We’ll solve this two ways: by completing the square and using the quadratic formula. Here’s the first way:
#2x^2+7x+9=0#
First divide everything by #2#, since #a# cannot have a coefficient:
#\rightarrow x^2+\frac{7}{2}x+\frac{9}{2}=0#
Now, move #c# to the RHS:
#\rightarrow x^2+\frac{7}{2}x=-\frac{9}{2}#
Now add #(\frac{b}{2})^2# to both sides. Here, #b=7#.

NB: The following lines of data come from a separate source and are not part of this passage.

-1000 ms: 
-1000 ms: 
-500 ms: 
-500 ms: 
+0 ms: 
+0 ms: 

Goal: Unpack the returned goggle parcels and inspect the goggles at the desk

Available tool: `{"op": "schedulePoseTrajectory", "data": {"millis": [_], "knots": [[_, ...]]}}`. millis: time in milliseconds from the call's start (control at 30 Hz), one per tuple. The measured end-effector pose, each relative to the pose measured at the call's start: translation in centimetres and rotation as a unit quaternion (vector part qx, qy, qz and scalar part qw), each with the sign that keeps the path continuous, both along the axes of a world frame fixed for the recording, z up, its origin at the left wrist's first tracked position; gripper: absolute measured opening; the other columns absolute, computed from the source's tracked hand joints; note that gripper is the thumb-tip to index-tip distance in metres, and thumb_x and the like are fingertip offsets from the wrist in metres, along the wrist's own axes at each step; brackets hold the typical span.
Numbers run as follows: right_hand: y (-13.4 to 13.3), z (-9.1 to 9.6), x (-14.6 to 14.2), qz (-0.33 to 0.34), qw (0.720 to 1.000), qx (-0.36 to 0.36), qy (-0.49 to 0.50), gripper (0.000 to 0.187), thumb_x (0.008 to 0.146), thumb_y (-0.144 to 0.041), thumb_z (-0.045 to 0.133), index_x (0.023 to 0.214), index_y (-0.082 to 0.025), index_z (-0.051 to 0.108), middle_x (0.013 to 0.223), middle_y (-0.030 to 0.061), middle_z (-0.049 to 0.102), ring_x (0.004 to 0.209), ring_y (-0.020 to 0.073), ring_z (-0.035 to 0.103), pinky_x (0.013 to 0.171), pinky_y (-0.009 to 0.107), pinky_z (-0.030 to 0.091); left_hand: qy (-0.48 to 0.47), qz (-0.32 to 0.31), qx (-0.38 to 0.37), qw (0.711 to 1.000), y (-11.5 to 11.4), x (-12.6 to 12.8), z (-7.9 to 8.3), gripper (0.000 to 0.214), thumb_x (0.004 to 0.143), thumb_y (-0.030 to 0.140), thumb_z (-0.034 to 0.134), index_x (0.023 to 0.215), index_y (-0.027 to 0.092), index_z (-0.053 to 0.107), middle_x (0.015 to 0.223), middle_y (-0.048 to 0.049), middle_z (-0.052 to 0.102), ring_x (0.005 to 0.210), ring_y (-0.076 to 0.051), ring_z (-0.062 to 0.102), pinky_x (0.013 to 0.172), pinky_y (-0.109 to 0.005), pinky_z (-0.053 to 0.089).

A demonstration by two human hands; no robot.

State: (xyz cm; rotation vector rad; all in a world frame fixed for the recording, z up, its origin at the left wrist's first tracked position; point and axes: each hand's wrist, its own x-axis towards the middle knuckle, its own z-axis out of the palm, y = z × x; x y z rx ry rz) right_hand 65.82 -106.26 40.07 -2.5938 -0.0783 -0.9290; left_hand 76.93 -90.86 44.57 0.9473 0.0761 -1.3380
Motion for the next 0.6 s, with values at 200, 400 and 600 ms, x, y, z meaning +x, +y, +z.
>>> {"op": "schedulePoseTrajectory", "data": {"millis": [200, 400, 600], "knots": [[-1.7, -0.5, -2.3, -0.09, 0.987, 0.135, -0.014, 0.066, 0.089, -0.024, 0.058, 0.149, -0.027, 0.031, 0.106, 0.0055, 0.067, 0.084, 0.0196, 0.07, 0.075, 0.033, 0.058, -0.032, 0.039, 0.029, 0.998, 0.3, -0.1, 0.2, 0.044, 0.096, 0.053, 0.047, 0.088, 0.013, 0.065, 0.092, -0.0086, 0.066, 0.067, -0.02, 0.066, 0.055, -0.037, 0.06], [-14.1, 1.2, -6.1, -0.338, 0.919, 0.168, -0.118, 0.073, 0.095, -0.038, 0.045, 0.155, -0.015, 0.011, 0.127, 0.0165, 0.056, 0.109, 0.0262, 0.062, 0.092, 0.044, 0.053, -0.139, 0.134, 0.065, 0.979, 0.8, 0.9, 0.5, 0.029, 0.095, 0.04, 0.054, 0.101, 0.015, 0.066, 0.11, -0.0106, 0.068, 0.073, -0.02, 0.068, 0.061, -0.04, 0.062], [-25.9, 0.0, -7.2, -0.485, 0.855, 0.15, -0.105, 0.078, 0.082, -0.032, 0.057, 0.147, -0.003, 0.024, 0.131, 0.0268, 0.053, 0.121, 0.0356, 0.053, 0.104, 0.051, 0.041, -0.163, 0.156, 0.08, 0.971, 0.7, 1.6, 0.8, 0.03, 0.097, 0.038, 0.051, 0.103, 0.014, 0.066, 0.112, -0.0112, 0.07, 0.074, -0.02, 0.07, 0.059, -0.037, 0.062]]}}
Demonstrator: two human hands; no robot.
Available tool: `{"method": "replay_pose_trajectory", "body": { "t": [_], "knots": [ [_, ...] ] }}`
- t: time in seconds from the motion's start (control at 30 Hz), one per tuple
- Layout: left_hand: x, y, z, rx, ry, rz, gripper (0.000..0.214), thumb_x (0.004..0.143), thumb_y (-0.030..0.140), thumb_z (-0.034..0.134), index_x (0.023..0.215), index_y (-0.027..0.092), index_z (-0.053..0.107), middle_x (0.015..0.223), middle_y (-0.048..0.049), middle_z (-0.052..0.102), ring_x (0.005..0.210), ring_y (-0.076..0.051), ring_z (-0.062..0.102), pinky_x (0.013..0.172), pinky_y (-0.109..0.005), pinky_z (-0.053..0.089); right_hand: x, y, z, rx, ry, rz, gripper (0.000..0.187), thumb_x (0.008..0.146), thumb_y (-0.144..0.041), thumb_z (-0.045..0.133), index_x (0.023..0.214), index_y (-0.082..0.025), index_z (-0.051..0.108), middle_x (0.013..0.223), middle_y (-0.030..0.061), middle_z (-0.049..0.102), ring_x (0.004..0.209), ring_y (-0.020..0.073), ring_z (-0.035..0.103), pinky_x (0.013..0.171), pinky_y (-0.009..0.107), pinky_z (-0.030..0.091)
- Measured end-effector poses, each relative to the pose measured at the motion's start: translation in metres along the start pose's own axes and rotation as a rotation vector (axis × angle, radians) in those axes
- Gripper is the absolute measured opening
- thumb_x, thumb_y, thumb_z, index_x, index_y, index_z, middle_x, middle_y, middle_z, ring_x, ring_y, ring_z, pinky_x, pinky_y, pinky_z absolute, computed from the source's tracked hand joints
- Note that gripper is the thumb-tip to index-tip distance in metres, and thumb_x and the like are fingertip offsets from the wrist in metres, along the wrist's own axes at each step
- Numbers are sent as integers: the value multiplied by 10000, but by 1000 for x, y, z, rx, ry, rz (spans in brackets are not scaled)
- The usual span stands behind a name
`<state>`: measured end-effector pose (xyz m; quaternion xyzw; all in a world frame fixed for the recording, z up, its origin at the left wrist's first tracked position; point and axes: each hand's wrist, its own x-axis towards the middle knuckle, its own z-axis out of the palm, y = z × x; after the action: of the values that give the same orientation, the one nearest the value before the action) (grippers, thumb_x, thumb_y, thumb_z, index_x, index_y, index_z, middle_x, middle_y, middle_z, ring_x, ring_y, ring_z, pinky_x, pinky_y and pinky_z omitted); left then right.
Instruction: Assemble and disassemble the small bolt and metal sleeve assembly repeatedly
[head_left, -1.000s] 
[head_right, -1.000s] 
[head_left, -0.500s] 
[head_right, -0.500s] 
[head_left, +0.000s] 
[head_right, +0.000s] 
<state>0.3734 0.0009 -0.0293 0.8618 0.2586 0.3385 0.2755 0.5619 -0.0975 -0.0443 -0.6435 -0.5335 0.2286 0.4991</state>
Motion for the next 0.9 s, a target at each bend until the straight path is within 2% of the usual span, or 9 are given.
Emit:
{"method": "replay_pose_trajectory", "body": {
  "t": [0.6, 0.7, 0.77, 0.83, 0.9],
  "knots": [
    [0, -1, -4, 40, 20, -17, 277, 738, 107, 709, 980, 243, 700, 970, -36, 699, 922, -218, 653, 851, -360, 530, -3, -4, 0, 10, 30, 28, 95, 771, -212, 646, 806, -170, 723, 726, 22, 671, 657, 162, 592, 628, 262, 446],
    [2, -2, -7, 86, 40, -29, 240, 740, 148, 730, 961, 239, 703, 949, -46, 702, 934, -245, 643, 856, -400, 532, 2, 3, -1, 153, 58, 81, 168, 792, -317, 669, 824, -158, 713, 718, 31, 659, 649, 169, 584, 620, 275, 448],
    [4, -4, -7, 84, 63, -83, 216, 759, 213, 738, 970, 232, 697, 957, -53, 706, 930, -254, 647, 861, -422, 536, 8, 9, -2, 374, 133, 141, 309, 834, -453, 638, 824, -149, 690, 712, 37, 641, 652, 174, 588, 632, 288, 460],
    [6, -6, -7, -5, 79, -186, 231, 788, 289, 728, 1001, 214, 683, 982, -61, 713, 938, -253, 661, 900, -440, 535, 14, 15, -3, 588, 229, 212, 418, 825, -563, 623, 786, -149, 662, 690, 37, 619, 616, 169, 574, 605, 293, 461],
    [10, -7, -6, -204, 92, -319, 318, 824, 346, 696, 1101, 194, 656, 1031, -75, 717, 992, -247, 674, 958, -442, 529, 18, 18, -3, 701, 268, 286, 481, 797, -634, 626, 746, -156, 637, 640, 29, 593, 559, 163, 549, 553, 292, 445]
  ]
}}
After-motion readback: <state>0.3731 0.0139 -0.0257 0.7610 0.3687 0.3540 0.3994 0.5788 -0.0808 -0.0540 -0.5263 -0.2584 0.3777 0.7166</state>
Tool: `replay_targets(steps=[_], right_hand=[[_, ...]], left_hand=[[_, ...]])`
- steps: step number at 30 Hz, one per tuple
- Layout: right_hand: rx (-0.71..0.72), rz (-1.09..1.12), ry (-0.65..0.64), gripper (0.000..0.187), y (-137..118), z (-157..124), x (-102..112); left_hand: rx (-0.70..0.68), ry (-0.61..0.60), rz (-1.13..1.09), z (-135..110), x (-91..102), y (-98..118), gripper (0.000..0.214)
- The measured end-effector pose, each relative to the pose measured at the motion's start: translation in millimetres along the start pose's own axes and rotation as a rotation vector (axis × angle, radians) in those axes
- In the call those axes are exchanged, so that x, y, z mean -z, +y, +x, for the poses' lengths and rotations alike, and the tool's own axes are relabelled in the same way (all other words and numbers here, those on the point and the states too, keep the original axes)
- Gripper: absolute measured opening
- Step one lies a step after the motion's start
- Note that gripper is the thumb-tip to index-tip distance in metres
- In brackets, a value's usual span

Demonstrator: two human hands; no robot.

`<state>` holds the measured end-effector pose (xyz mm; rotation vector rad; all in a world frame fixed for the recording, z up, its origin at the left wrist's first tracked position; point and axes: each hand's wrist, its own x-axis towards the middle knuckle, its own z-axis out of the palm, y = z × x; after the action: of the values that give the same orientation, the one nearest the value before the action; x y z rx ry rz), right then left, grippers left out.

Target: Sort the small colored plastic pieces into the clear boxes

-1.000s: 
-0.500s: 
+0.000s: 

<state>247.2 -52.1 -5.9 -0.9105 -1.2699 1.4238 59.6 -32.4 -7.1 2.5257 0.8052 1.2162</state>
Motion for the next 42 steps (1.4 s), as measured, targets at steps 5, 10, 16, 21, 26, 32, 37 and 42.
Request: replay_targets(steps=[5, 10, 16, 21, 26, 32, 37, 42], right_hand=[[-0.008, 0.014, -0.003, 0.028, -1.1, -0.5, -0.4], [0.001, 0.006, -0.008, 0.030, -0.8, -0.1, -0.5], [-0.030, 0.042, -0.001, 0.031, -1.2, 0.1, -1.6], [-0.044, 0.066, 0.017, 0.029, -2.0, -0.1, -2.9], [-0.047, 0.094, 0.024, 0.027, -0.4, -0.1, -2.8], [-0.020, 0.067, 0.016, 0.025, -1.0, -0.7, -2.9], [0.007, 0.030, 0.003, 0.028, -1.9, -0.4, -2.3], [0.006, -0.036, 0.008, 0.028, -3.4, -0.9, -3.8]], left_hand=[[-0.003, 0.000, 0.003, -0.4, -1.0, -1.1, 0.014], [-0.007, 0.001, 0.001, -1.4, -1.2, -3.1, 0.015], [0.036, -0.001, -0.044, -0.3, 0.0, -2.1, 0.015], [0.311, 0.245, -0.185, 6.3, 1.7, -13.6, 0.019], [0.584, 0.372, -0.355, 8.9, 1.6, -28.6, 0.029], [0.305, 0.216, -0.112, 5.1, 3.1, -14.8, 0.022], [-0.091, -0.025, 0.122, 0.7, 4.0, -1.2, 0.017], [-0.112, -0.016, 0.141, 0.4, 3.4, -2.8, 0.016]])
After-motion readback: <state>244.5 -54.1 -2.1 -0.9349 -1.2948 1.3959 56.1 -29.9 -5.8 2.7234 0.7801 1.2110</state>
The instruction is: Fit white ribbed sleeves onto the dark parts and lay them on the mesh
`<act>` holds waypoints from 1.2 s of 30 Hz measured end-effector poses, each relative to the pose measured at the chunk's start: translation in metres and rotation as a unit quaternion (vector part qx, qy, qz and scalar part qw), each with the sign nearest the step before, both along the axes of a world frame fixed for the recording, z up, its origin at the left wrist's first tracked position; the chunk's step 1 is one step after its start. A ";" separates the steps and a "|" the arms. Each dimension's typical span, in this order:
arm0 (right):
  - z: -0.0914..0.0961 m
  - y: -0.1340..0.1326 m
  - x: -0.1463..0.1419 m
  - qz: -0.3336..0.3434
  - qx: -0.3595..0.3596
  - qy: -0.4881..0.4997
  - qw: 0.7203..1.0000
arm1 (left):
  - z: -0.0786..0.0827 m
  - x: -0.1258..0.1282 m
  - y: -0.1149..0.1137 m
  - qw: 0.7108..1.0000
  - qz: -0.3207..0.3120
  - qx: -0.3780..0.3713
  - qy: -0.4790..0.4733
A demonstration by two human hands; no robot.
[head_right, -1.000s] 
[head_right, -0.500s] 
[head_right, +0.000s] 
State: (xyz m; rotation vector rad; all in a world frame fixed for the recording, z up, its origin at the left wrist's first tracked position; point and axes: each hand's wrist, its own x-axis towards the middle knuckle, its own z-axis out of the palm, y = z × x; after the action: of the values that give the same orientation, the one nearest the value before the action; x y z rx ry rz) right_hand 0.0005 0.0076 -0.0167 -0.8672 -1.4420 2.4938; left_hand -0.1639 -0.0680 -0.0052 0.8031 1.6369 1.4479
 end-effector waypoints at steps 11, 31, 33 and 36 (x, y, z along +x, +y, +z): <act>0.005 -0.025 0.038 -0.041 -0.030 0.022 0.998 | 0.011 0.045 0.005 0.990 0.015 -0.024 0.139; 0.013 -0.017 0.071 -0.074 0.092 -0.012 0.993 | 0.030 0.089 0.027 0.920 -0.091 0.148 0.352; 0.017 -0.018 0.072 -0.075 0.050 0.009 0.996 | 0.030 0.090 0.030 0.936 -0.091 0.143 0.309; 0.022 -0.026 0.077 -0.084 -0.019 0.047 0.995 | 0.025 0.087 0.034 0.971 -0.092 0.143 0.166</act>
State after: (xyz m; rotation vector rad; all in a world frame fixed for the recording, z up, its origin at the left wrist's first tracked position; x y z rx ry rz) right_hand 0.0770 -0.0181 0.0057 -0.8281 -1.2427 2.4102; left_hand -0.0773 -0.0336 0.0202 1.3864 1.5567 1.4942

#\rightarrow x^2+\frac{7}{2}x+\frac{49}{16}=\frac{49}{16}-\frac{9}{2}#
Simplify the RHS:
#\rightarrow x^2+\frac{7}{2}x+\frac{49}{16}=-\frac{23}{16}#
Factor the LHS into #(x+\frac{b}{2})^2#:
#\rightarrow (x+\frac{\frac{7}{2}}{2})^2=-\frac{23}{16}#
#\rightarrow (x+\frac{7}{4})^2=-\frac{23}{16}#
Take the square root of both sides:
#\rightarrow x+\frac{7}{4}=\sqrt{-\frac{23}{16}}#
Isolate #x#:
#\rightarrow x=\sqrt{-\frac{23}{16}}-\frac{7}[4}#
#\rightarrow x=i\sqrt{\frac{23}{16}}-\frac{7}{4}#
#\rightarrow x=i\frac{\sqrt{23}}{4}-\frac{7}{4}#
#\rightarrow x\approx-1.75\pm 1.19895788i#
Here’s the second way, using the quadratic formula:
#2x^2+7x+9=0#
First, we need to identify #a#, #b#, and #c#:
#a=2#
#b=7#
#c=9#
Now, plug them into the formula:
#x=\frac{-b\pm\sqrt{b^2-4ac}}{2a}#
#\rightarrow x=\frac{-7\pm\sqrt{7^2-4(2)(9)}}{2(2)}#
#\rightarrow x=\frac{-7\pm\sqrt{49-72}}{4}#
#\rightarrow x=\frac{-7\pm\sqrt{-23}}{4}#
#\rightarrow x=\frac{-7\pm i\sqrt{23}}{4}#
Rearranging yields:
#\rightarrow x=\frac{i\sqrt{23}}{4}-\frac{7}{4}#
#\rightarrow x\approx-1.75\pm 1.19895788i#
It’s the same answer we got by completing the square, so we know the answer is correct.